A 15 M LENGTH OF HOSE IS WOUND AROUND A REEL WHICH IS INITIALLY AT REST. THE MOMENT OF INERTIA OF THE REEL OF 0.44KGM^2 AND ITS RADIUS IS 0.160M. WHEN THE REEL IS TURNING FRICTION AT THE AXLE EXERTS A TORQUE OF MAGNITUDE 3.40NM ON THE REEL. IF THE HOSE IS PULLED SO THAT THE TENSION IN IT REMAINS A CONSTANT 25N, HOW LONG DOES IT TAKE TO COMPLETELY UNWIND THE HOSE FROM THE REEL? NEGLECT THE MASS AND THICKNESS OF THE HOSE ON THE REEL AND ASSUME THAT THE HOSE UNWINDS WITHOUT SLIPPING.

To find out how long it takes to completely unwind the hose from the reel, we need to consider the torque exerted by the friction at the axle, as well as the tension in the hose.

The torque exerted by the friction at the axle is given as 3.40 Nm. Since torque is the product of force and distance from the axis of rotation, we can calculate the lever arm distance (r_friction) between the axle and the point where the friction force acts.

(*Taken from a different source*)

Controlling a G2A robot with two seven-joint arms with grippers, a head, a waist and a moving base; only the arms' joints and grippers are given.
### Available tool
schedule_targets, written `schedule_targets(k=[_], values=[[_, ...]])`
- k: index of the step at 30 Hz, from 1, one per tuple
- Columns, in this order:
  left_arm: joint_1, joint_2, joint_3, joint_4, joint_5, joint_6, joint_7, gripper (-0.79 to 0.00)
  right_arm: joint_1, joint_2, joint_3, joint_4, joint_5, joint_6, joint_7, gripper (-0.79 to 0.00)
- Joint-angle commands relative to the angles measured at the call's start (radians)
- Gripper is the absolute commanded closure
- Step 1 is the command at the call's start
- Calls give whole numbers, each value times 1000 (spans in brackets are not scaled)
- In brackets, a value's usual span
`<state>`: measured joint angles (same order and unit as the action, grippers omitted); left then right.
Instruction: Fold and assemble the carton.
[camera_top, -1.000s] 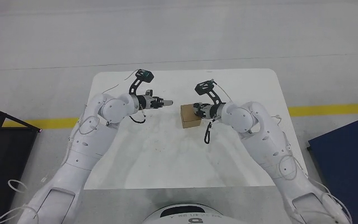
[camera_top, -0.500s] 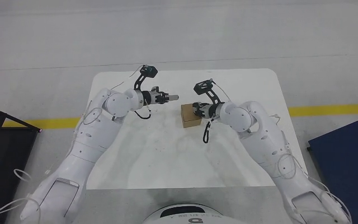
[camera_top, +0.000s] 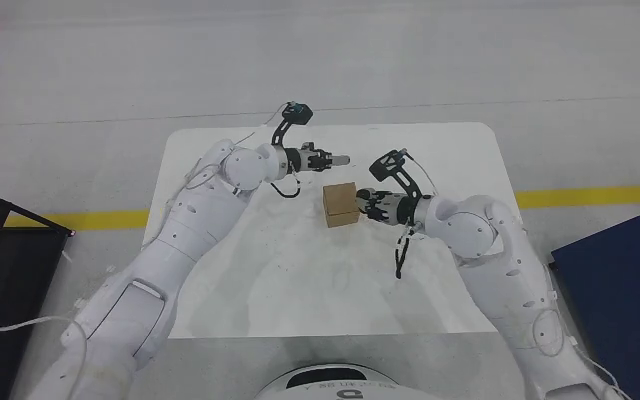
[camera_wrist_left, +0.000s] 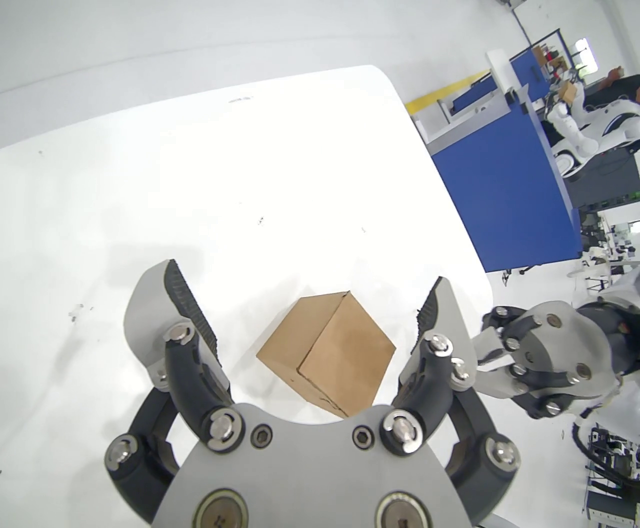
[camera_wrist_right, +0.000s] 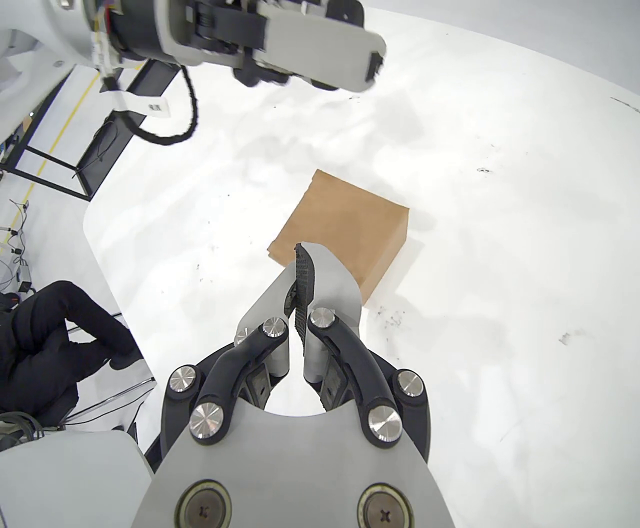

Using the formula torque = force * r_friction, we can rearrange the equation to solve for r_friction:

r_friction = torque / force
r_friction = 3.40 Nm / 25 N
r_friction = 0.136 m

Now, we need to calculate the torque exerted by the tension in the hose. The tension in the hose is given as 25 N. The torque exerted by the tension force can be calculated using the formula torque = force * distance from the axis of rotation.

In this case, the distance from the axis of rotation is the radius of the reel, given as 0.160 m.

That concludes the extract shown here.